• _EXERCISE OBJECTIVE_
Every line from the one holding "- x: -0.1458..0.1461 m" through the one holding "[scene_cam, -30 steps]" in the data below must be returned exactly, both ends included, with pictures left out and nothing else added.

• _EXERCISE INPUT_

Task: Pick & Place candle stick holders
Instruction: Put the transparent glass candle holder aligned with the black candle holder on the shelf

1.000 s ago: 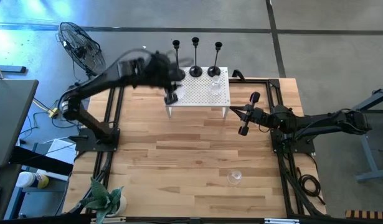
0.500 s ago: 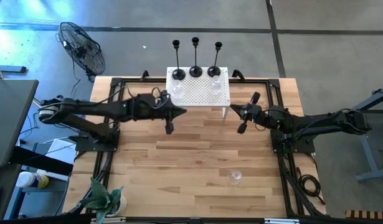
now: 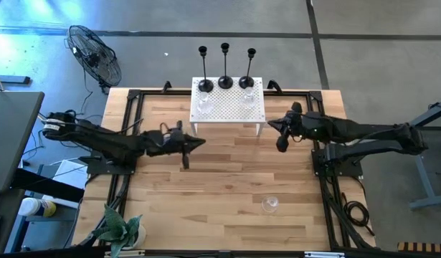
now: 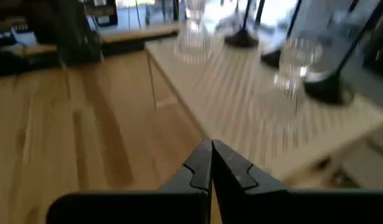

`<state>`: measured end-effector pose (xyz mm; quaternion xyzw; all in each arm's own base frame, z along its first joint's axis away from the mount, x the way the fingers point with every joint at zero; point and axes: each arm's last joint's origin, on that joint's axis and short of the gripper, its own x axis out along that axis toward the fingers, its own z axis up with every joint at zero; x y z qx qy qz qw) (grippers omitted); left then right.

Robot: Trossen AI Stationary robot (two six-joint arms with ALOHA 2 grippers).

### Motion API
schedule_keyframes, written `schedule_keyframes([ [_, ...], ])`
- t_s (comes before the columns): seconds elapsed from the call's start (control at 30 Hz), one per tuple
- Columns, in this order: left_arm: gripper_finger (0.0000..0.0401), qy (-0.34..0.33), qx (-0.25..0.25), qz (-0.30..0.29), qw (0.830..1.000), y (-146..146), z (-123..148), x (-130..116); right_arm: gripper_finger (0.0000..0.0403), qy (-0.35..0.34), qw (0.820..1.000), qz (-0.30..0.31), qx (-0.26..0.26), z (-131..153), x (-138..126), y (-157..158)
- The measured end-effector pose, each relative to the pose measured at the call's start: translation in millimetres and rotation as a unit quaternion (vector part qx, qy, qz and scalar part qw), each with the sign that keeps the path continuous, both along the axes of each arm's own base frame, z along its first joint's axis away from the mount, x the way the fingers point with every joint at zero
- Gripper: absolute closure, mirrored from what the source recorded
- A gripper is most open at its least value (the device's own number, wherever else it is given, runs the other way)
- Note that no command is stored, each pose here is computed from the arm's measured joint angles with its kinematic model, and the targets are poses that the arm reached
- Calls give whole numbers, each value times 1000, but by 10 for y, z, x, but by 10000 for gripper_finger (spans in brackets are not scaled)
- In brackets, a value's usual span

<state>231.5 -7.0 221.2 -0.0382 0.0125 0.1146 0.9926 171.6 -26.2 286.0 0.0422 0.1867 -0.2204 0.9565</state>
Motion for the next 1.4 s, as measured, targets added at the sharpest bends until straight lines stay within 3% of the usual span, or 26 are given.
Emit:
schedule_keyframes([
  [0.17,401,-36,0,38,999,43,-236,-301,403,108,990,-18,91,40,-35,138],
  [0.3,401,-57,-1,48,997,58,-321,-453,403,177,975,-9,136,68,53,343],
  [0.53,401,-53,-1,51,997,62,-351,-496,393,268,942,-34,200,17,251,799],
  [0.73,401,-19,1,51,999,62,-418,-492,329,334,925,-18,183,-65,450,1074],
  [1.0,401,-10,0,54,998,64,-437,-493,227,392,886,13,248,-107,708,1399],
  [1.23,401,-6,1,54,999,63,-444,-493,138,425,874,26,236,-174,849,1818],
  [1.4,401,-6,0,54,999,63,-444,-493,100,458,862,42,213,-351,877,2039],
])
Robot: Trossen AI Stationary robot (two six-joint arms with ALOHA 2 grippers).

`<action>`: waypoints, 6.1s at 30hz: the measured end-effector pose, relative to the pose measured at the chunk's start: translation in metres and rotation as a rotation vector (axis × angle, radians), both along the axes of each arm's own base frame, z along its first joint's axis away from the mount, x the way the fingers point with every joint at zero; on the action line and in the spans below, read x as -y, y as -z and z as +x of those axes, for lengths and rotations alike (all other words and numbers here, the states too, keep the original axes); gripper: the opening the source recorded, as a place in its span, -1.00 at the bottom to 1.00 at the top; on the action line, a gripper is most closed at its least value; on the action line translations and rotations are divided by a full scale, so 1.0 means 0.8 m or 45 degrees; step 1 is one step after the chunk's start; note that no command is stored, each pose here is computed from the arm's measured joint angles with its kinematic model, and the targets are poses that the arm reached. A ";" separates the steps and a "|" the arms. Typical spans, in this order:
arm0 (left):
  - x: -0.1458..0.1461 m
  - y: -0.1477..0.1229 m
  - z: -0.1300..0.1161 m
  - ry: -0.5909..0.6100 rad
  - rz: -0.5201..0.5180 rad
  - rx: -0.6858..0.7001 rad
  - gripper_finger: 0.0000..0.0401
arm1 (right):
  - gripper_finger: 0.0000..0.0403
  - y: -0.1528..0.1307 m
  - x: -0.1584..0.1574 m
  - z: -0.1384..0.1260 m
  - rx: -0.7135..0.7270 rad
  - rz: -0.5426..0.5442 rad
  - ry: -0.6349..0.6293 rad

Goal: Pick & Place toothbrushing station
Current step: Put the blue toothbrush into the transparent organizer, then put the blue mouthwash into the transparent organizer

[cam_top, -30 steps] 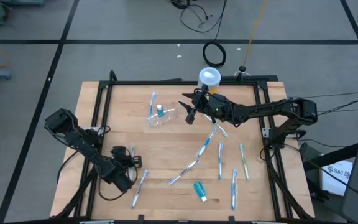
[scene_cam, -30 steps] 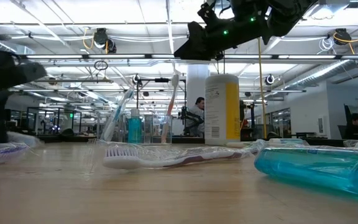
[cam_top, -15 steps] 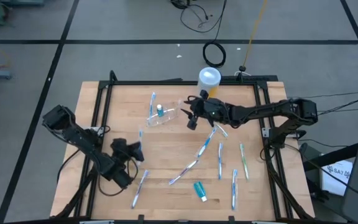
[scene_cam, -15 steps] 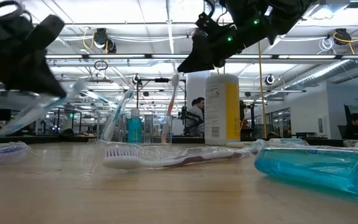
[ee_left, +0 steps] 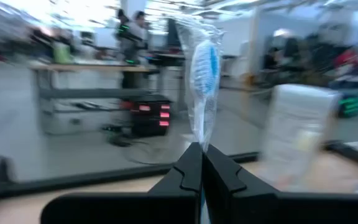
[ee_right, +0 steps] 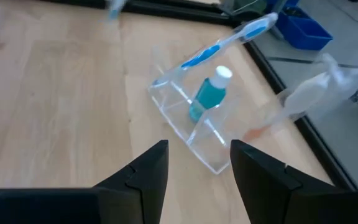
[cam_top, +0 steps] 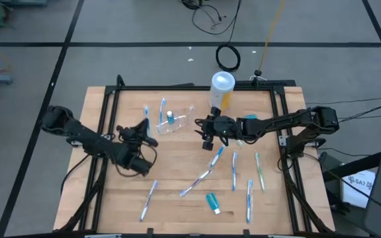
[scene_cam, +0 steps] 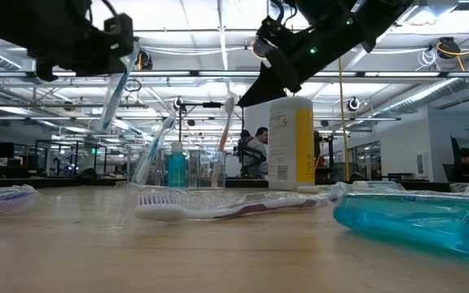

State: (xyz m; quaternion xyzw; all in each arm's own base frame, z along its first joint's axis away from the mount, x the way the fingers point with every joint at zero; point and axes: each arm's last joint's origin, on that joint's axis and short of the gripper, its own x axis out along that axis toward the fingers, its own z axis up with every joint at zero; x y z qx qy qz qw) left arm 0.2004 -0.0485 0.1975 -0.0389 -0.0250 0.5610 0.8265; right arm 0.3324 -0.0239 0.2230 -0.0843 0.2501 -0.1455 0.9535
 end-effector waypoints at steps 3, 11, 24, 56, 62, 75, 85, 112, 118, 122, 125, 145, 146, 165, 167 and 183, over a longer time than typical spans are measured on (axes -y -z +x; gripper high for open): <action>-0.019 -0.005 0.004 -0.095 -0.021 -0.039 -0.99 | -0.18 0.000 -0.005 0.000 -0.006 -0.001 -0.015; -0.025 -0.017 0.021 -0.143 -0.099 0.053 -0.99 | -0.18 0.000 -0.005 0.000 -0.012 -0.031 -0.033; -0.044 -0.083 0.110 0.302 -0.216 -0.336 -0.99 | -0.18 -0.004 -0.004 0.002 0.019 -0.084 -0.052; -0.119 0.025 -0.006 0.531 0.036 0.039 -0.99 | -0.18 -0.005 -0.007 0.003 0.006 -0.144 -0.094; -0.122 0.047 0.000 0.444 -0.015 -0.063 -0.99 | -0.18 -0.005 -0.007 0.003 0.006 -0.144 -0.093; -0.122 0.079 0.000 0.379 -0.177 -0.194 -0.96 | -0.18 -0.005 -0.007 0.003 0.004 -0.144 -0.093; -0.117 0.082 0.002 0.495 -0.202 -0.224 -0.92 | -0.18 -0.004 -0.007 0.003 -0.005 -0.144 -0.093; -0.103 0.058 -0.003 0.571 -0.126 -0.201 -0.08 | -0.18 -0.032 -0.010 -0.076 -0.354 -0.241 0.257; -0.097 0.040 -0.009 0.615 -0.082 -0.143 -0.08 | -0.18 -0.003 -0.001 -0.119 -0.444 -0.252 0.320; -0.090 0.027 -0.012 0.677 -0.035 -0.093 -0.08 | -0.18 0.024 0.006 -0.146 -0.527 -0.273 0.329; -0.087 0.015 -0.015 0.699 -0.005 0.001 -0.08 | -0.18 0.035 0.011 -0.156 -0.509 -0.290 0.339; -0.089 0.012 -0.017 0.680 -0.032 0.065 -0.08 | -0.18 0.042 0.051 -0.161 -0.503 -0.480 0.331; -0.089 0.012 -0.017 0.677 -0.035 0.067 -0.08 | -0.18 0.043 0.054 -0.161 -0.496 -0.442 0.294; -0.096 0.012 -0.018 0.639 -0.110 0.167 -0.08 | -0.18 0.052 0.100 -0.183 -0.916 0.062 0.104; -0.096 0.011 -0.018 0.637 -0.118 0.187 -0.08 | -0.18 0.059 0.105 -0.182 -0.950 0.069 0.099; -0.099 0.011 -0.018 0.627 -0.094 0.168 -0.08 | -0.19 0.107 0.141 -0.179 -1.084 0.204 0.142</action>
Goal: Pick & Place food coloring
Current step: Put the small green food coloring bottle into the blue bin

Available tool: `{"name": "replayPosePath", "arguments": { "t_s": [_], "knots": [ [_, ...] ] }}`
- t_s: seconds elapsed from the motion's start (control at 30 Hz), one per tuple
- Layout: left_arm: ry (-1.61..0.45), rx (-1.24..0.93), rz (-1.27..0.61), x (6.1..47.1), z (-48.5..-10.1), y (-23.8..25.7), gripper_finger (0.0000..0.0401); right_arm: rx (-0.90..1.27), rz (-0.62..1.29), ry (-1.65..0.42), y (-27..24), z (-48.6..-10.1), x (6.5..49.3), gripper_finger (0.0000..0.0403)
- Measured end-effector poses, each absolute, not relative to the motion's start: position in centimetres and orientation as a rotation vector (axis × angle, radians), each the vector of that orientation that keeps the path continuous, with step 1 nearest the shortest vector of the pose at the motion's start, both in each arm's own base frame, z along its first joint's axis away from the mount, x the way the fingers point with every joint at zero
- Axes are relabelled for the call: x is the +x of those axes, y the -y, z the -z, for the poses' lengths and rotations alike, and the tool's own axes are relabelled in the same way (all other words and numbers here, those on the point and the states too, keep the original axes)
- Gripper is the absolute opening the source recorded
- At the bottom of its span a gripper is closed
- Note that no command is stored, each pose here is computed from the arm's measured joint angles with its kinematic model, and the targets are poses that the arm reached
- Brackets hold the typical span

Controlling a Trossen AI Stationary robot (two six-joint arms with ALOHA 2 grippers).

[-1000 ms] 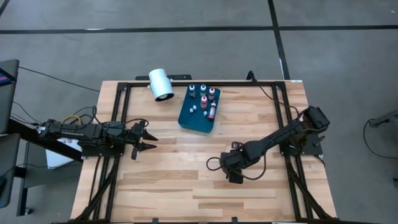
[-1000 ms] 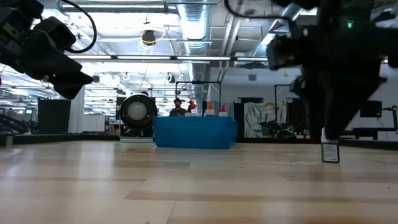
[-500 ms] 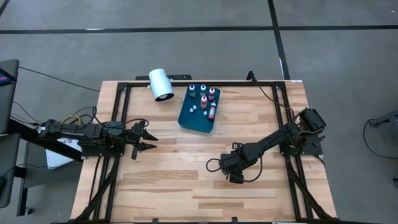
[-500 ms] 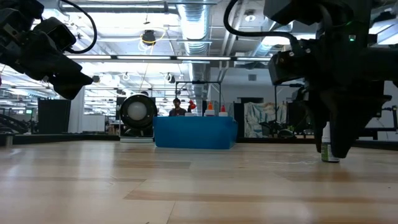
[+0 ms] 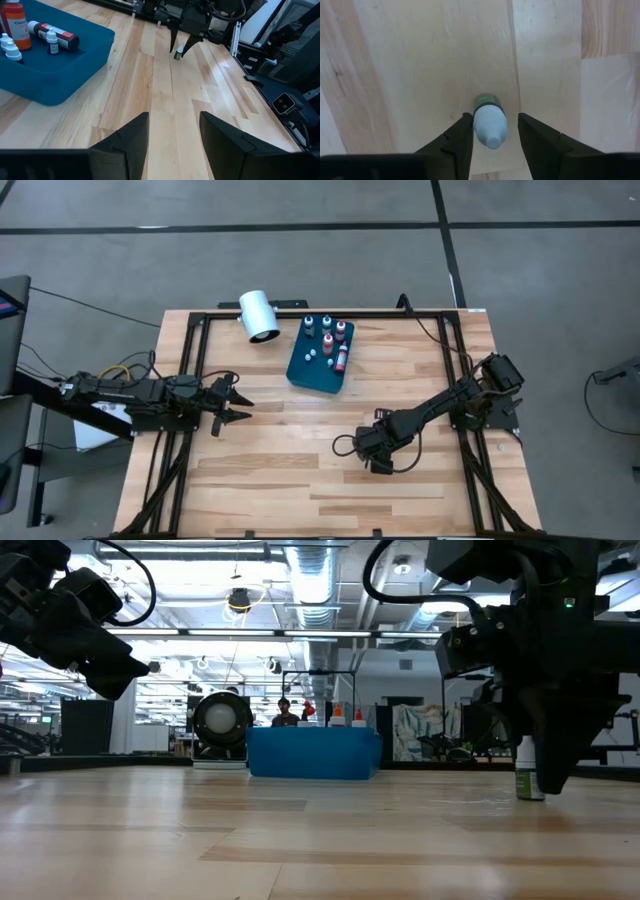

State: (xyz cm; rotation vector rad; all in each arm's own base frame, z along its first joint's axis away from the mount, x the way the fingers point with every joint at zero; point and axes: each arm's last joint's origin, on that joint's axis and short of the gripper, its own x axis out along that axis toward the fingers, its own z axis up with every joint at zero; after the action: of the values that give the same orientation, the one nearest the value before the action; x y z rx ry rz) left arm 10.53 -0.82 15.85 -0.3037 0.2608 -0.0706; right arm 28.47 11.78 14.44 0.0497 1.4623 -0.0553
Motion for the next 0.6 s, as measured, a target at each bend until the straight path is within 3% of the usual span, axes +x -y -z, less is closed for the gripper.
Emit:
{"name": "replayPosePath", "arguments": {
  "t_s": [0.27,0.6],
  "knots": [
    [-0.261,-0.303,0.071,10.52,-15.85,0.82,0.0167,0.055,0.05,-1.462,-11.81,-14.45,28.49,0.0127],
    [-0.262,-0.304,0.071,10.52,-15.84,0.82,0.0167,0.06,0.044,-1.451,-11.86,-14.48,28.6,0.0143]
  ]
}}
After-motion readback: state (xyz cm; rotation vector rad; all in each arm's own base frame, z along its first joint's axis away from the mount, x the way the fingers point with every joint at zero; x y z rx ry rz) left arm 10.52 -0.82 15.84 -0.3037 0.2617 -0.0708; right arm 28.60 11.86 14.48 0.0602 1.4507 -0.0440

• _RESULT OF THIS EXERCISE_
  - x: -0.1458..0.1461 m
  - y: -0.1477..0.1229 m
  - z: -0.1300..0.1161 m
  - ry: -0.5909..0.6100 rad
  - rz: -0.5201..0.5180 rad
  - rx: -0.6858..0.7001 rad
  - gripper_finger: 0.0000..0.0401
arm1 (right):
  - gripper_finger: 0.0000..0.0403
  - y: -0.1528..0.1307 m
  - x: -0.1584..0.1574 m
  - z: -0.1384..0.1260 m
  - rx: -0.7135..0.7270 rad
  - rz: -0.5426..0.5442 rad
  - ry: -0.6349..0.6293 rad

Goal: Pick & Place toothbrushing station
Current step: Put the blue toothbrush into the transparent organizer, then put the blue mouthwash into the transparent organizer

[cam_top, -30 steps] 
[scene_cam, -30 steps] 

This output is complete, and the exercise is done.